By Ted Bridis, Washington
TWO lawsuits have been filed in a bid to stop the $6.8 billion (€5.7bn) takeover of significant operations at six major US ports by an Arab company.

The lawsuits were filed yesterday in New Jersey and London.

The owner of Port Newark filed a lawsuit in New Jersey to block the sale, citing security concerns. The Port Authority of New York and New Jersey said the deal violates a 30-year lease signed with the authority in 2000.

The lawsuit asked a judge to block the sale on the grounds the deal required the authority's consent.

In England, a US company at the Port of Miami, Eller & Company Inc, filed a court petition also seeking to block the sale.

Eller asked the High Court in London, which must approve Dubai Ports World's purchase of London-based P&O, to stop the takeover. Eller has filed a similar lawsuit in Florida.

The White House had earlier praised the offer by the United Arab Emirates company to postpone indefinitely the takeover.

The delay may give US President George W Bush time to convince lawmakers the deal poses no increased risks from terrorism.

The White House said it still supports the agreement and said that Bush will continue to oppose any effort by lawmakers to block it.

The company's surprise concession, offered late on Thursday, cools the standoff building between the Congress and the president over his administration's previous approval of the deal.
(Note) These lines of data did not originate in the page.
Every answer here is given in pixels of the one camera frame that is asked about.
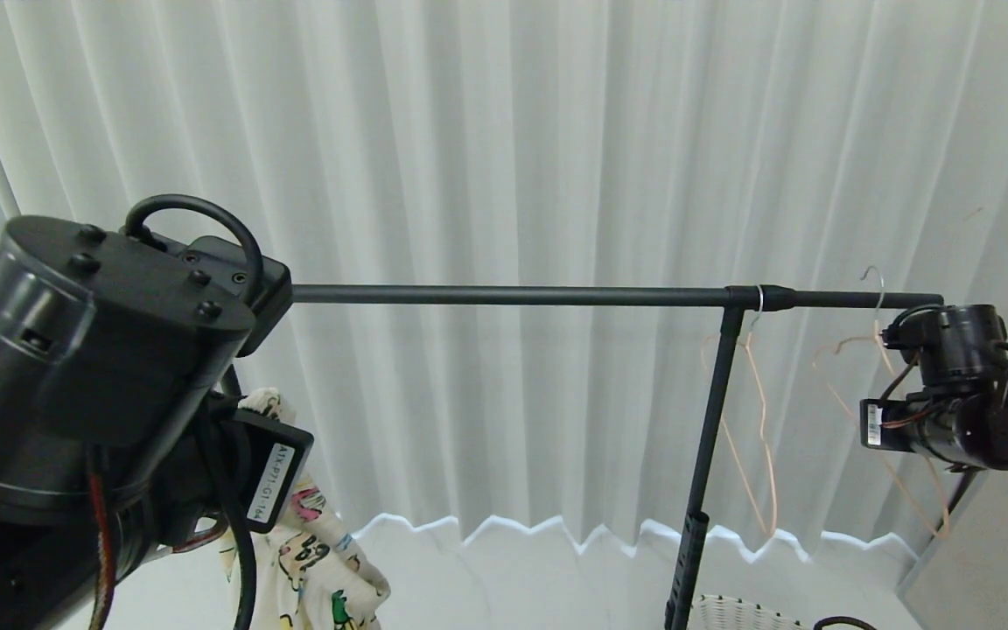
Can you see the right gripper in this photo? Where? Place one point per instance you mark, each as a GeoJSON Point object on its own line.
{"type": "Point", "coordinates": [941, 433]}

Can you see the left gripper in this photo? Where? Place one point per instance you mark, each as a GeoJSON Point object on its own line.
{"type": "Point", "coordinates": [281, 472]}

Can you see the cream printed garment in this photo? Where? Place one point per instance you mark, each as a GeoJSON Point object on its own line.
{"type": "Point", "coordinates": [311, 560]}

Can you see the pink clothes hanger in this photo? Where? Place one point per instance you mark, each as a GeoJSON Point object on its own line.
{"type": "Point", "coordinates": [765, 437]}
{"type": "Point", "coordinates": [885, 350]}

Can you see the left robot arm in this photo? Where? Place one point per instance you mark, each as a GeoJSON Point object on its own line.
{"type": "Point", "coordinates": [49, 350]}

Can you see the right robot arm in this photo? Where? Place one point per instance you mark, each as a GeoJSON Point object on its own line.
{"type": "Point", "coordinates": [959, 341]}

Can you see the white laundry basket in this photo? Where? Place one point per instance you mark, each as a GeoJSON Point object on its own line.
{"type": "Point", "coordinates": [740, 614]}

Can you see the black clothes rack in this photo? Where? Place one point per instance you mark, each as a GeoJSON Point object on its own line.
{"type": "Point", "coordinates": [513, 295]}

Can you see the white curtain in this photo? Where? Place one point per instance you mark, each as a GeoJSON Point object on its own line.
{"type": "Point", "coordinates": [504, 131]}

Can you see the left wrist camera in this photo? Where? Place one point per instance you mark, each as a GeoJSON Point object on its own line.
{"type": "Point", "coordinates": [224, 271]}

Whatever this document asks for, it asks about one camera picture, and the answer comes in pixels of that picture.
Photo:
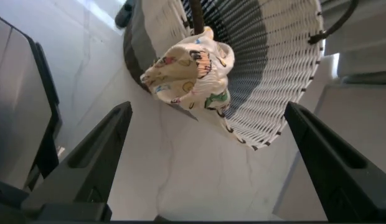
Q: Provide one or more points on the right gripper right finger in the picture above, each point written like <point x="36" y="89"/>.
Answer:
<point x="342" y="193"/>

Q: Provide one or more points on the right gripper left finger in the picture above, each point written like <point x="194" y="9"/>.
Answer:
<point x="87" y="174"/>

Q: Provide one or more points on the cream printed garment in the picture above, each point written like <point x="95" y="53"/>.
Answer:
<point x="186" y="77"/>

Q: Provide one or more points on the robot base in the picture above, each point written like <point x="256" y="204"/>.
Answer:
<point x="21" y="109"/>

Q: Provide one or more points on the white laundry basket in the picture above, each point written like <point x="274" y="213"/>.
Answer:
<point x="274" y="77"/>

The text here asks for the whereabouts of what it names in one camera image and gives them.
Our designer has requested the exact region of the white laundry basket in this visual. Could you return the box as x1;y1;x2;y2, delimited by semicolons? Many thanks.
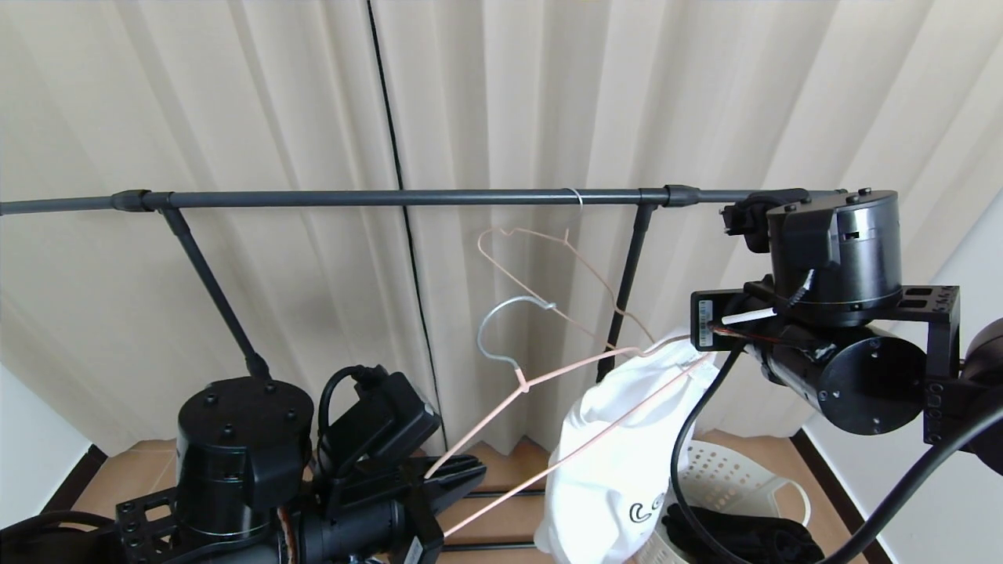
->
631;439;812;564

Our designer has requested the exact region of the black cable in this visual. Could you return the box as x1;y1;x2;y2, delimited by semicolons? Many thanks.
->
670;349;1003;564
316;364;389;479

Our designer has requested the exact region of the black clothes rack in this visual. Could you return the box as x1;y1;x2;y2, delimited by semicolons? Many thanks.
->
0;185;851;549

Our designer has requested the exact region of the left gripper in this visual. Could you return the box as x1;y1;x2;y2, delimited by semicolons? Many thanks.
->
294;476;451;564

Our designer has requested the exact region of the black garment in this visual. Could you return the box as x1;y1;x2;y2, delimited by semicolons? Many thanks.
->
662;503;824;564

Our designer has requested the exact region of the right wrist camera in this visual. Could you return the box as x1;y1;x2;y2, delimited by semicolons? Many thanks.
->
721;188;812;253

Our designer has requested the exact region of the beige curtain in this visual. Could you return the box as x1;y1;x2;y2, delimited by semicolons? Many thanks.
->
0;0;1003;463

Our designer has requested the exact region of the pink clothes hanger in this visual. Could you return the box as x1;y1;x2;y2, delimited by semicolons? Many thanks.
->
423;295;714;541
476;186;655;349

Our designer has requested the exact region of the white printed t-shirt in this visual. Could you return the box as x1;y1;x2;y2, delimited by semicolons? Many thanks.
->
535;333;720;564

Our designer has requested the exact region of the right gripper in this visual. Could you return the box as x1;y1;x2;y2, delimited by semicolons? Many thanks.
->
691;278;931;437

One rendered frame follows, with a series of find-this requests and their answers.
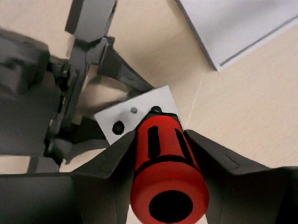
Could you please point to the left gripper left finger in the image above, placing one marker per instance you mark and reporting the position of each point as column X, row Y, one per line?
column 97, row 192

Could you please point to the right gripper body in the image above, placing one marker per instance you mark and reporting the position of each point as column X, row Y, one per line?
column 87, row 19

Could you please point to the red screwdriver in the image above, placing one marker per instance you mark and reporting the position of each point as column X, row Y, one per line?
column 168, row 186

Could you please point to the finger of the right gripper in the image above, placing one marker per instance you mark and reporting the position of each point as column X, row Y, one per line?
column 88, row 136
column 113, row 67

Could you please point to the black socket head screw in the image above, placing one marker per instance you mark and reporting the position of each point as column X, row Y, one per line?
column 156, row 108
column 118, row 127

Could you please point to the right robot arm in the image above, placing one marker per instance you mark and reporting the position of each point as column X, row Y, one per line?
column 29, row 95

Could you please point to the grey cylinder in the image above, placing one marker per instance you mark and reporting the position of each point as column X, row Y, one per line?
column 130, row 94

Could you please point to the white metal bracket with holes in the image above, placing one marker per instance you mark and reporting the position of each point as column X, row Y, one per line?
column 107, row 116

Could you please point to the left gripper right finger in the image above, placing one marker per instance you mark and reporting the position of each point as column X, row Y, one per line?
column 243, row 191

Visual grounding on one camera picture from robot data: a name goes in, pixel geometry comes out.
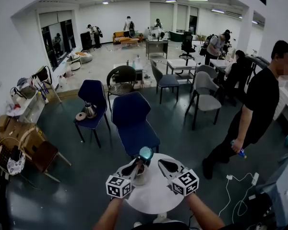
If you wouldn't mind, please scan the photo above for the black office chair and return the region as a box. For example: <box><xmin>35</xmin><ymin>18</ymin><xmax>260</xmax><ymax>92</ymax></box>
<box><xmin>179</xmin><ymin>31</ymin><xmax>197</xmax><ymax>60</ymax></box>

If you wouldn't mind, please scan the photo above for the glass sliding door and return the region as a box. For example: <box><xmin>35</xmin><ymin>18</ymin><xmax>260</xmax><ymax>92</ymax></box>
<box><xmin>39</xmin><ymin>19</ymin><xmax>77</xmax><ymax>71</ymax></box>

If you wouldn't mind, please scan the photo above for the white round stool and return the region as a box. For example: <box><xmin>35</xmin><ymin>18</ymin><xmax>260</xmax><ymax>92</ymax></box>
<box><xmin>66</xmin><ymin>57</ymin><xmax>82</xmax><ymax>71</ymax></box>

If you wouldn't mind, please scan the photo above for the cardboard box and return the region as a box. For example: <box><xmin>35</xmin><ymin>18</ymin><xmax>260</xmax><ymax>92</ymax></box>
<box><xmin>0</xmin><ymin>115</ymin><xmax>48</xmax><ymax>150</ymax></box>

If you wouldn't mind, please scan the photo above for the white cable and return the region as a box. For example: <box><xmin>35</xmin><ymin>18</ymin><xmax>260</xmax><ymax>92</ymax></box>
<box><xmin>217</xmin><ymin>172</ymin><xmax>255</xmax><ymax>218</ymax></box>

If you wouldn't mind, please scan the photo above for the person's right forearm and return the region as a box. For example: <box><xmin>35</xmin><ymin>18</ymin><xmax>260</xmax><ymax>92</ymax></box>
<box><xmin>184</xmin><ymin>192</ymin><xmax>226</xmax><ymax>230</ymax></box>

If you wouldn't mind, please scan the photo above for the black handbag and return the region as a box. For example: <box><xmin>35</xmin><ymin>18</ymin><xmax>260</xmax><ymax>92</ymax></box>
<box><xmin>31</xmin><ymin>65</ymin><xmax>53</xmax><ymax>86</ymax></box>

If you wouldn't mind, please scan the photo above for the white square table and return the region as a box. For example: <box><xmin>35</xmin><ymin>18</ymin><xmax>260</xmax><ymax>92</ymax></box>
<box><xmin>166</xmin><ymin>58</ymin><xmax>198</xmax><ymax>81</ymax></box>

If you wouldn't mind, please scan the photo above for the dark wicker chair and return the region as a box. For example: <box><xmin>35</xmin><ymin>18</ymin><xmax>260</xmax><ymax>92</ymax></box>
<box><xmin>106</xmin><ymin>65</ymin><xmax>137</xmax><ymax>111</ymax></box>

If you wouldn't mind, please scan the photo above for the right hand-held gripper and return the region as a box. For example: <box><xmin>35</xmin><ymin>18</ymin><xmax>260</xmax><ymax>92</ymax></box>
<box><xmin>157</xmin><ymin>159</ymin><xmax>200</xmax><ymax>197</ymax></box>

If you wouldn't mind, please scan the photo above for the grey metal desk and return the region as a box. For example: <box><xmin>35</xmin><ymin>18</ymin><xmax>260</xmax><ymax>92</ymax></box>
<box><xmin>145</xmin><ymin>38</ymin><xmax>169</xmax><ymax>59</ymax></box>

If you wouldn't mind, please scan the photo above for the grey upholstered chair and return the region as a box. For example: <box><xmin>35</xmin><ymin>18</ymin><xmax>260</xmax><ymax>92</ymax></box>
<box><xmin>195</xmin><ymin>64</ymin><xmax>219</xmax><ymax>81</ymax></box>
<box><xmin>184</xmin><ymin>71</ymin><xmax>223</xmax><ymax>130</ymax></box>

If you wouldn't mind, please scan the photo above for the person's right white shoe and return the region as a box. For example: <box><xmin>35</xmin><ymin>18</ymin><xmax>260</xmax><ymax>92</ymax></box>
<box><xmin>153</xmin><ymin>212</ymin><xmax>168</xmax><ymax>224</ymax></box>

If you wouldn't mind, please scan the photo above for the person's left forearm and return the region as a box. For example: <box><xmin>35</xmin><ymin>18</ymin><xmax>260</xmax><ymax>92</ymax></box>
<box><xmin>93</xmin><ymin>196</ymin><xmax>125</xmax><ymax>230</ymax></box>

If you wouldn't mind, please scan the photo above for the dark blue dining chair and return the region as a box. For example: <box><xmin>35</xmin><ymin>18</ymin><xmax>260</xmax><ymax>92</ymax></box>
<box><xmin>150</xmin><ymin>59</ymin><xmax>180</xmax><ymax>104</ymax></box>

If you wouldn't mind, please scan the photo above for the white plastic jug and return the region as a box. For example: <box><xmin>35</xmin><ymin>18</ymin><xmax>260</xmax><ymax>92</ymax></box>
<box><xmin>58</xmin><ymin>75</ymin><xmax>68</xmax><ymax>89</ymax></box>

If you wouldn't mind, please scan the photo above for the brown seat wooden chair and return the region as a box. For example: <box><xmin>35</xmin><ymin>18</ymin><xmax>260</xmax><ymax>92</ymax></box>
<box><xmin>19</xmin><ymin>126</ymin><xmax>72</xmax><ymax>183</ymax></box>

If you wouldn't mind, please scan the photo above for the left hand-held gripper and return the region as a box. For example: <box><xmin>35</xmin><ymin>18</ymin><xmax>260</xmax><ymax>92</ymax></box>
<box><xmin>105</xmin><ymin>158</ymin><xmax>146</xmax><ymax>198</ymax></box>

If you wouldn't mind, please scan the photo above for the grey cabinet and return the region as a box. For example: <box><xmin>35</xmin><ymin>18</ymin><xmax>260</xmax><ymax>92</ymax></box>
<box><xmin>261</xmin><ymin>152</ymin><xmax>288</xmax><ymax>229</ymax></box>

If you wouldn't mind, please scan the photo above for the white work table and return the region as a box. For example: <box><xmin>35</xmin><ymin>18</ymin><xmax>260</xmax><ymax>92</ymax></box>
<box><xmin>210</xmin><ymin>58</ymin><xmax>233</xmax><ymax>69</ymax></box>

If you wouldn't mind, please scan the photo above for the blue padded chair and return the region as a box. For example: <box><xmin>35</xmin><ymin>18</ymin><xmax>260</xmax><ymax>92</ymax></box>
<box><xmin>111</xmin><ymin>91</ymin><xmax>161</xmax><ymax>159</ymax></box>
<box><xmin>73</xmin><ymin>80</ymin><xmax>111</xmax><ymax>149</ymax></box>

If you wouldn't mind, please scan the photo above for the orange sofa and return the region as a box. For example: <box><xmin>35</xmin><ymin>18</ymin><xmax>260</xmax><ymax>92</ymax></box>
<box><xmin>112</xmin><ymin>31</ymin><xmax>144</xmax><ymax>45</ymax></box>

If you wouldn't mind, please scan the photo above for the steel kettle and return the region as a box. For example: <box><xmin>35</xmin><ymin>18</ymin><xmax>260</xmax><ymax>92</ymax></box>
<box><xmin>84</xmin><ymin>102</ymin><xmax>98</xmax><ymax>119</ymax></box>

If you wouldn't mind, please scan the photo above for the person's black shirt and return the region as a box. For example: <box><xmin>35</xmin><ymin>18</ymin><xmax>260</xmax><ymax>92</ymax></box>
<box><xmin>131</xmin><ymin>220</ymin><xmax>190</xmax><ymax>230</ymax></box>

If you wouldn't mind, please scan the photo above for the black cabinet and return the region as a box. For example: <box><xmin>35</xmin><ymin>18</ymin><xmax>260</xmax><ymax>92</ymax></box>
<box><xmin>80</xmin><ymin>31</ymin><xmax>96</xmax><ymax>54</ymax></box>

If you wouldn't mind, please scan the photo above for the white low table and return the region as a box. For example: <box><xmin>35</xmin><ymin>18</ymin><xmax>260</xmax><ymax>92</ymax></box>
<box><xmin>112</xmin><ymin>62</ymin><xmax>144</xmax><ymax>88</ymax></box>

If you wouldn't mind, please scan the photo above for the metal cup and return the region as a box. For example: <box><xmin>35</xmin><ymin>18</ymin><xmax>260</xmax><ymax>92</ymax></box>
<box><xmin>132</xmin><ymin>163</ymin><xmax>151</xmax><ymax>186</ymax></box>

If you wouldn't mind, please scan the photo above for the white shelf unit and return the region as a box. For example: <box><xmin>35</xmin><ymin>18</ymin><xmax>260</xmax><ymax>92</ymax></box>
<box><xmin>4</xmin><ymin>90</ymin><xmax>51</xmax><ymax>124</ymax></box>

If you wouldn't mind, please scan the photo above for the teal round lid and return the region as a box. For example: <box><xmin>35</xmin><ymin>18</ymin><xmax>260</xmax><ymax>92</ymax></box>
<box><xmin>139</xmin><ymin>146</ymin><xmax>154</xmax><ymax>161</ymax></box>

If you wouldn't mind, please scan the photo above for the small wooden bench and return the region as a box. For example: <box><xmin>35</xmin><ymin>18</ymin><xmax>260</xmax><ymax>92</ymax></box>
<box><xmin>120</xmin><ymin>38</ymin><xmax>140</xmax><ymax>47</ymax></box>

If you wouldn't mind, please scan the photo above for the white power strip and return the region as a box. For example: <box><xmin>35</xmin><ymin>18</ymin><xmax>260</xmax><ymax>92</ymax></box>
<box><xmin>251</xmin><ymin>172</ymin><xmax>260</xmax><ymax>187</ymax></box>

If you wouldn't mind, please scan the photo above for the blue bottle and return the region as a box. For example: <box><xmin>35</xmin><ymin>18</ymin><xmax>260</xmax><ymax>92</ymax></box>
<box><xmin>231</xmin><ymin>139</ymin><xmax>247</xmax><ymax>159</ymax></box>

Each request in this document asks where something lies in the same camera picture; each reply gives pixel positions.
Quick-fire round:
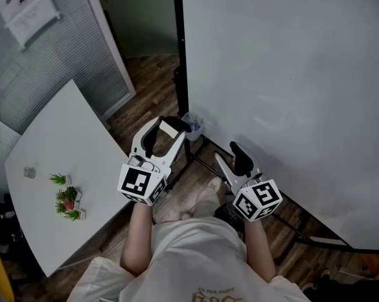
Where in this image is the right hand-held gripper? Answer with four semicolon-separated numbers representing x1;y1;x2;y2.
213;141;283;222

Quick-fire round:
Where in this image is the person's left forearm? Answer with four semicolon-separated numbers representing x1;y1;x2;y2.
119;199;155;277

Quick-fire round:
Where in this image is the small green potted plant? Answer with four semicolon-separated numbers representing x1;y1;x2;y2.
64;209;87;221
49;173;72;187
56;186;82;203

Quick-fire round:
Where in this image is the person's white t-shirt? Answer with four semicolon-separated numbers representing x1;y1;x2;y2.
66;215;311;302

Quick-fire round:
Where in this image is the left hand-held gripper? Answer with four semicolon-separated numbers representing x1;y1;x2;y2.
118;115;190;206

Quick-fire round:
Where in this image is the small red potted plant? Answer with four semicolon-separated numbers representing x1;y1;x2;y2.
55;199;80;213

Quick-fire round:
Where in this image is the translucent plastic waste bin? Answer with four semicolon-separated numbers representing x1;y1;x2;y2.
181;111;206;142

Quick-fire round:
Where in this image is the white table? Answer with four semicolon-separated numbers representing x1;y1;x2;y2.
4;79;134;278

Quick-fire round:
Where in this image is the person's right forearm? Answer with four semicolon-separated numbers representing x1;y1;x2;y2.
243;219;277;283

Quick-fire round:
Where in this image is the black bag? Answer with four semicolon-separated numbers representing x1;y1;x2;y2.
302;252;379;302

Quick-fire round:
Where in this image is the large white whiteboard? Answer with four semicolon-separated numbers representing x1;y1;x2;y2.
167;0;379;254

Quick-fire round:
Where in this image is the person's light trouser leg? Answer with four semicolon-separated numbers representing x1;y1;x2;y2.
153;176;223;225

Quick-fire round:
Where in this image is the white wall document holder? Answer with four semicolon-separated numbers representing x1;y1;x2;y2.
0;0;62;50

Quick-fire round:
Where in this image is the white eraser block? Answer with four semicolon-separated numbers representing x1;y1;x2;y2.
158;120;180;138

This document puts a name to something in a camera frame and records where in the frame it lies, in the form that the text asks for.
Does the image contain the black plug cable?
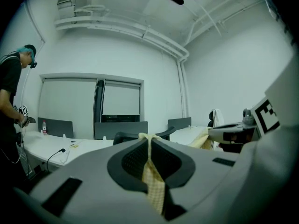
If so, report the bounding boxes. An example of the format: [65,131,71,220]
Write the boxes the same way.
[46,147,67,172]

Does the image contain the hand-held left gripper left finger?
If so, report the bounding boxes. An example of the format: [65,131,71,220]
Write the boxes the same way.
[29,138,164,224]

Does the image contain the white sprinkler pipes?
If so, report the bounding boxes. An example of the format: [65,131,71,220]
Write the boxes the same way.
[186,0,267,44]

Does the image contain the black office chair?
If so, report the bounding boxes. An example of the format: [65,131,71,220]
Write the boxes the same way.
[207,110,217,128]

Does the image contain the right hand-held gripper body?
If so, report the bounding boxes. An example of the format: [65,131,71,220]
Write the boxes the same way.
[222,52,299,147]

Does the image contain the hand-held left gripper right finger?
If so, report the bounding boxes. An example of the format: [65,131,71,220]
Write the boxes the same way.
[150,139,239,211]

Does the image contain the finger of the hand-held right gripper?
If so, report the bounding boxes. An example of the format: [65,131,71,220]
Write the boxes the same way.
[207,122,244,144]

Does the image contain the white ceiling air unit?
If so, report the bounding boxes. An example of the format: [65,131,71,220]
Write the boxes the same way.
[57,0,77,20]

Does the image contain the grey window frame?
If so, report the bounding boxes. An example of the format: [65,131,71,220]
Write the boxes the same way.
[38,72,145,126]

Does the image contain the black mesh chair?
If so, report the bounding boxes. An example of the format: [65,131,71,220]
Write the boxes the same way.
[113,126,177,147]

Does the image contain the narrow white roller blind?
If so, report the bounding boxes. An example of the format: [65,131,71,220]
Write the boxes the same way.
[102,81,141,117]

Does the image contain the pale yellow clothes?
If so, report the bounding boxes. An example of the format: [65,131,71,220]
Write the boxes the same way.
[137,127,212,216]

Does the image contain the wide white roller blind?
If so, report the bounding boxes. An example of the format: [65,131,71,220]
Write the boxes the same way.
[39,78,98,126]

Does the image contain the grey desk divider panel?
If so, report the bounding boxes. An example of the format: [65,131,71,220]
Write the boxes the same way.
[167,117,192,131]
[94,121,149,140]
[37,117,74,139]

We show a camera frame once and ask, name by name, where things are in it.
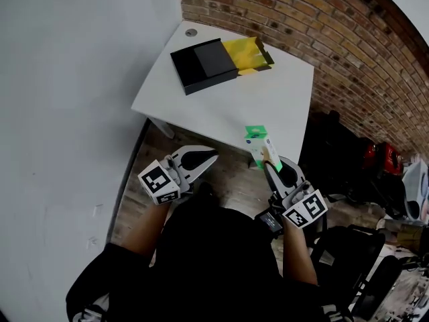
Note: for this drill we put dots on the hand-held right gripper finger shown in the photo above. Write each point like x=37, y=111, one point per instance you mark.
x=274, y=181
x=299, y=174

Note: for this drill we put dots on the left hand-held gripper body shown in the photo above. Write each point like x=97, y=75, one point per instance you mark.
x=157, y=181

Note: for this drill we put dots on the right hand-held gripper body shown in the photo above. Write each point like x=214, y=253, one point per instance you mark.
x=306, y=210

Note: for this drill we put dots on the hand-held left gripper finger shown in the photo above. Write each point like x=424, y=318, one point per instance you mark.
x=202, y=169
x=192, y=149

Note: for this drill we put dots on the green and white small box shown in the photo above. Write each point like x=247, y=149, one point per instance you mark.
x=259, y=146

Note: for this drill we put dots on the person's right forearm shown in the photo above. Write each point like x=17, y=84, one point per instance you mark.
x=300, y=257

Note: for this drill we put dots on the person's left forearm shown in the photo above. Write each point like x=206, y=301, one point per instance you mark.
x=144, y=233

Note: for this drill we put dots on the black device with screen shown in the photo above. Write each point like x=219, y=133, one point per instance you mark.
x=269, y=221

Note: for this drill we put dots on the black office chair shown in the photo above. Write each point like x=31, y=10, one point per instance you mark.
x=352, y=247
x=335, y=153

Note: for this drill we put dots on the white table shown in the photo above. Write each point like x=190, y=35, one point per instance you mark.
x=234, y=106

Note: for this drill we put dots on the red case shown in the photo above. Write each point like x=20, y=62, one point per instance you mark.
x=388, y=156

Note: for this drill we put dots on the person's black clothing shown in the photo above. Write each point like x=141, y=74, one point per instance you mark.
x=214, y=267

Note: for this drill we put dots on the white grey container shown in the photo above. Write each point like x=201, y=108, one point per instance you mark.
x=414, y=183

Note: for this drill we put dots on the white wall outlet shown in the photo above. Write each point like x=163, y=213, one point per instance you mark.
x=91, y=241
x=98, y=210
As part of its new offer, Dubai Ports World said it would agree not to exercise control or influence management over US ports pending further discussions with the administration and Congress. It did not say how long it would wait for these discussions to be finished.

The announcement effectively leaves existing American and British executives in charge of the company's seaport operations in New York, New Jersey, Baltimore, New Orleans, Miami and Philadelphia.

In Washington, Republican Peter King of New York, chairman of the House Homeland Security Committee and a critic of the deal, described the offer to postpone the takeover of operations at US ports as "definitely a positive step".

A senior Dubai Ports executive, Edward Bilkey, said the company will otherwise move forward with its purchase of P&O. Although Dubai agreed to temporarily segregate the company's US operations, Mr Bilkey expressed bewilderment over the security concerns expressed in Congress.

"We need to understand the concerns of the people in the US who are worried about this transaction and make sure they are addressed to the benefit of all parties."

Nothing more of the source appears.